Dicono i sindacati Fiom Cgil e Fim Cisl: “Da due anni, in sostanza, non pagando i fornitori l’azienda è andata in sofferenza. Dopo un anno di cassa integrazione straordinaria, ora siamo alla ordinaria. Gli stipendi sono di parecchi mesi in arretrato. I lavoratori, con grande sacrificio, hanno portato avanti lo stesso l’attività nonostante il titolare non si faccia vedere da tempo, lavorando al freddo e senza acqua calda poiché sono state tagliate anche queste spese. Sappiamo solo che ha chiesto un concordato preventivo in continuità aziendale al tribunale”. Improta, secondo i sindacati, con questa soluzione cercherà di trovare un accordo con i fornitori per pagare un po’ meno di quello che deve e cercare di salvare la situazione.

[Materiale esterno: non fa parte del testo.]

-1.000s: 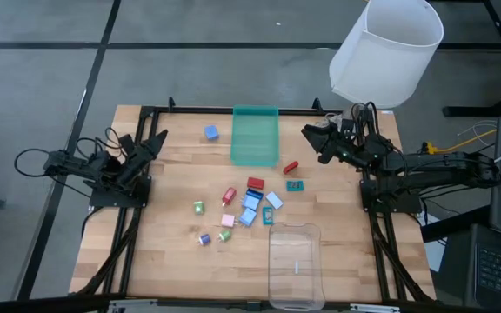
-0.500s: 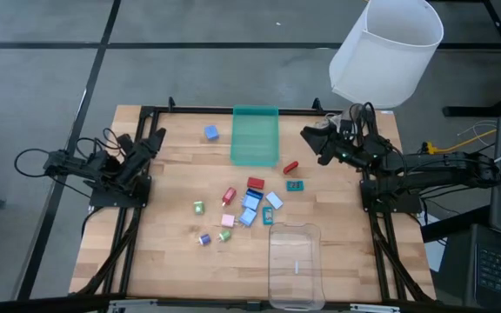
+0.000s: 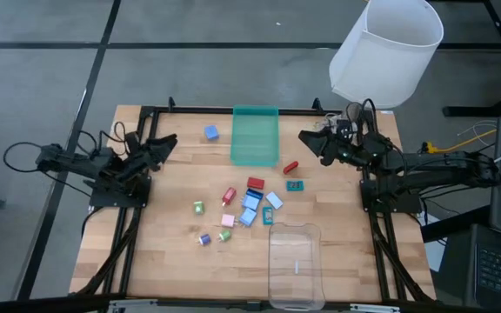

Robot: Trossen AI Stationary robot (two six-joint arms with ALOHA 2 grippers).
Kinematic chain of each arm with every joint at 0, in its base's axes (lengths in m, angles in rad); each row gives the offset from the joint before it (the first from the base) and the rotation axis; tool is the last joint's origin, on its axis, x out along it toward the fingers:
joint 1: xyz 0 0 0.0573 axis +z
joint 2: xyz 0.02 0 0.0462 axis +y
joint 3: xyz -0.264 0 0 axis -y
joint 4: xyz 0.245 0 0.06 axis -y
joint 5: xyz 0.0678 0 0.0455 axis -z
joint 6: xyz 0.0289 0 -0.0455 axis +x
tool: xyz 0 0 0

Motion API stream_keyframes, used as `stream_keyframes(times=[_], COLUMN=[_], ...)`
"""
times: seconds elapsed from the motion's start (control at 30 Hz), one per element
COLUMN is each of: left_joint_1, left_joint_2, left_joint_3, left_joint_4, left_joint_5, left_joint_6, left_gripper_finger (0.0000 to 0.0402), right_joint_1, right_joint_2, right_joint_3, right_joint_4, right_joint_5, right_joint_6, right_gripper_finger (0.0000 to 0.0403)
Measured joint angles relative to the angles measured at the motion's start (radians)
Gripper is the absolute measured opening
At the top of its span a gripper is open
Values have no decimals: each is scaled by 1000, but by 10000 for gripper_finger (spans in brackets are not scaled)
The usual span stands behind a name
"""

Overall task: Pick & Place Office items
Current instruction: Put the red charger adapter into the green bin

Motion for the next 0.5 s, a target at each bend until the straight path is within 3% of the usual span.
stream_keyframes(times=[0.2, 0.33, 0.4, 0.5], left_joint_1=[0, 0, 1, 7], left_joint_2=[223, 386, 467, 566], left_joint_3=[320, 513, 577, 614], left_joint_4=[-504, -886, -1041, -1149], left_joint_5=[27, 30, 30, 35], left_joint_6=[58, 98, 122, 170], left_gripper_finger=[251, 251, 251, 251], right_joint_1=[19, 23, 22, 22], right_joint_2=[108, 204, 242, 277], right_joint_3=[173, 290, 328, 364], right_joint_4=[-249, -430, -452, -450], right_joint_5=[-45, -17, -1, 25], right_joint_6=[-75, -158, -187, -215], right_gripper_finger=[200, 200, 200, 200])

Entro il 17 febbraio il proprietario dovrebbe concordare con il giudice una bozza di piano di risanamento per poi essere affiancato da un commissario. I lavoratori, se non riceveranno rassicurazioni, chiederanno di portare i libri in tribunale o la cessazione dell’attività, in modo da poter richiedere la cassa integrazione straordinaria. Intanto, è stato richiesto un incontro con il Prefetto: “Improta deve dire in quella sede cosa intenda fare”, concludono i sindacati.